The Fall And Fall Of David Harris
JMO..I still wonder if his ankle injury from the Carolina PS game is part of Harris ineffective play this season...I also think the injury problems of Pouha/Ellis have contributed..
The Fall And Fall Of David Harris
October 25, 2012 by SportsGeek33
Let’s cut the flowery introductions here and get straight to the point: David Harris has become a complete liability in the middle of the New York Jets defense. The man that fans once daubed “The Hitman” is now no longer a player who can be relied on when it comes to tackling, and his coverage ability has suddenly slid from being average to outright abysmal.

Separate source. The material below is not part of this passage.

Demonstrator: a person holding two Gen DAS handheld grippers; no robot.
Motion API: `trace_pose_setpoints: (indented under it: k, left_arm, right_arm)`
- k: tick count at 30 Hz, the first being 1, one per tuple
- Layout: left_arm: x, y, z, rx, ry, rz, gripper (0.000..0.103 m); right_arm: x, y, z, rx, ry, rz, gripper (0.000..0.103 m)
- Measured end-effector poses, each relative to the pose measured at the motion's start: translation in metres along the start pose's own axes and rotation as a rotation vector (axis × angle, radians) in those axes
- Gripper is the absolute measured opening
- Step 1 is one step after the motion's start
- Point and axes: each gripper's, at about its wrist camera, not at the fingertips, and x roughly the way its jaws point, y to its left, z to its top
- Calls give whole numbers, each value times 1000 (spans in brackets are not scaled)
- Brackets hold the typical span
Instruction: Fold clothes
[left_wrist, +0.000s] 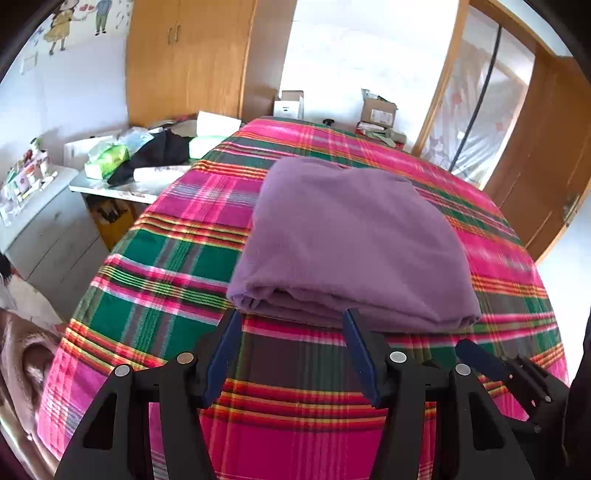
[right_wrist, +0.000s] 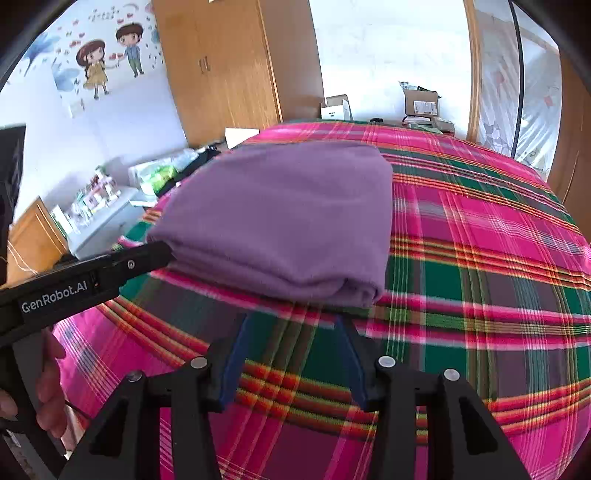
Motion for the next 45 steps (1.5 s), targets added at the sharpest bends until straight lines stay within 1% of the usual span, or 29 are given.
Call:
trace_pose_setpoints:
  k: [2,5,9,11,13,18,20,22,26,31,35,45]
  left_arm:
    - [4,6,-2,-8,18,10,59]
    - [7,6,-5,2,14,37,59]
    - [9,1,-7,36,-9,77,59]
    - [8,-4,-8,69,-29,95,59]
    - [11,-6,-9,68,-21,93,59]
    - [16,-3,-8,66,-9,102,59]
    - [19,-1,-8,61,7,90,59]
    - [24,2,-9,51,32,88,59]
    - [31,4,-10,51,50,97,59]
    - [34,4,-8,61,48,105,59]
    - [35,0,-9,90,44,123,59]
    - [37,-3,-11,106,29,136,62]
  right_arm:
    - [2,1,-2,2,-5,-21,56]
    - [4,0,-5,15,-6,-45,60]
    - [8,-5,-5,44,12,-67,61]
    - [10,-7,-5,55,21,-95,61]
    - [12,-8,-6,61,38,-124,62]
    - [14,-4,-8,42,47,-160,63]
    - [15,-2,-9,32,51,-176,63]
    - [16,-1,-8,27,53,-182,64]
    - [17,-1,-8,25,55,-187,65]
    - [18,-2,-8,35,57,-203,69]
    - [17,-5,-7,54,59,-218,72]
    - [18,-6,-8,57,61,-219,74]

Consider a few statistics to begin with: Last year Harris made 69 tackles and he missed just six, leaving himself with an 92.0% success rate. So far this year he’s racked up 46 tackles and missed eight, cutting that figure to a meagre 85.1%.
Harris displays what is becoming his trademark arm-tackling.
In terms of coverage, by this point during last season Harris had been targeted by opposition QB’s on 18 different occasions. Ten of those passes resulted in completions, while three were dropped, meaning that the ball found its way into the receivers hands 72% of the time.
This year he’s been targeted 27 times with 20 completions and three drops.
So whenever the ball is thrown in his direction, you can bank on an 85% likelihood that it will end up in the hands of the QB’s intended target.
But perhaps the greatest concern of all is this: according to highly-respected statistical analysts Pro Football Focus, David Harris has become the worst defensive player on the whole of the Jets roster with a miserable overall rating of -9.5. Even more soberingly, in broader terms they presently rank him as being the 42nd best inside linebacker in the NFL – trailing behind the likes of Colin McCarthy, Kelvin Sheppard, and Mason Foster.
These facts and figures don’t paint a very flattering picture of Harris and, when merged together, they create a portrait of a player who is average at best. Harris, it seems, is undergoing a major, rapid, and seemingly inexplicable decline.
At 28, he can hardly be considered an old man and so it seems implausible to suggest that age might explain the sudden nosedive. And although he injured an ankle against Carloina in preseason, nothing has come out of the locker room to suggest that Harris is playing hurt.
Yet for some reason he continues to under-perform in a way that most Jets fans would have found unimaginable. What was once a weakness in terms of speed and agility has now become an outright liability. Yes, Harris is still a force when playing downhill and flowing to meet the ball-carrier, but when it comes to being expected to make a sideline-to-sideline play or beat opposing run-blockers, you may as well just forget it.
Could the fact that he is listed as being 7lbs heavier this season be a factor? It seems unlikely that such a small amount of weight (Harris currently tips the scales at 250lbs) could result in such a negative impact on his overall game.
Harris will earn $9.9M this year.
But wait. Maybe there is something slowing Harris down after all. Perhaps he has been playing with his wallet stuck inside his jersey.
In August 2011 the former Michigan man put pen-to-paper on a new four-year contract that was worth $36 million (not including a tidy signing bonus of $8 million). Yes, ladies and gentlemen, the highest paid linebacker in the NFL is not Patrick Willis, DeMeco Ryans or Sean Lee – it’s the New York Jets’ very own David Harris.
This year alone he will earn – if that’s the correct word – $9.9 million. And, for whatever it’s worth (quite a lot it seems), in 2014 he could receive an additional $5 million through incentive-related bonuses.
Perhaps the person who’s paid to provide Harris with advice on how to manage all of his money ought to tell him that with his current level of performance, he probably shouldn’t rely on collecting the final handout.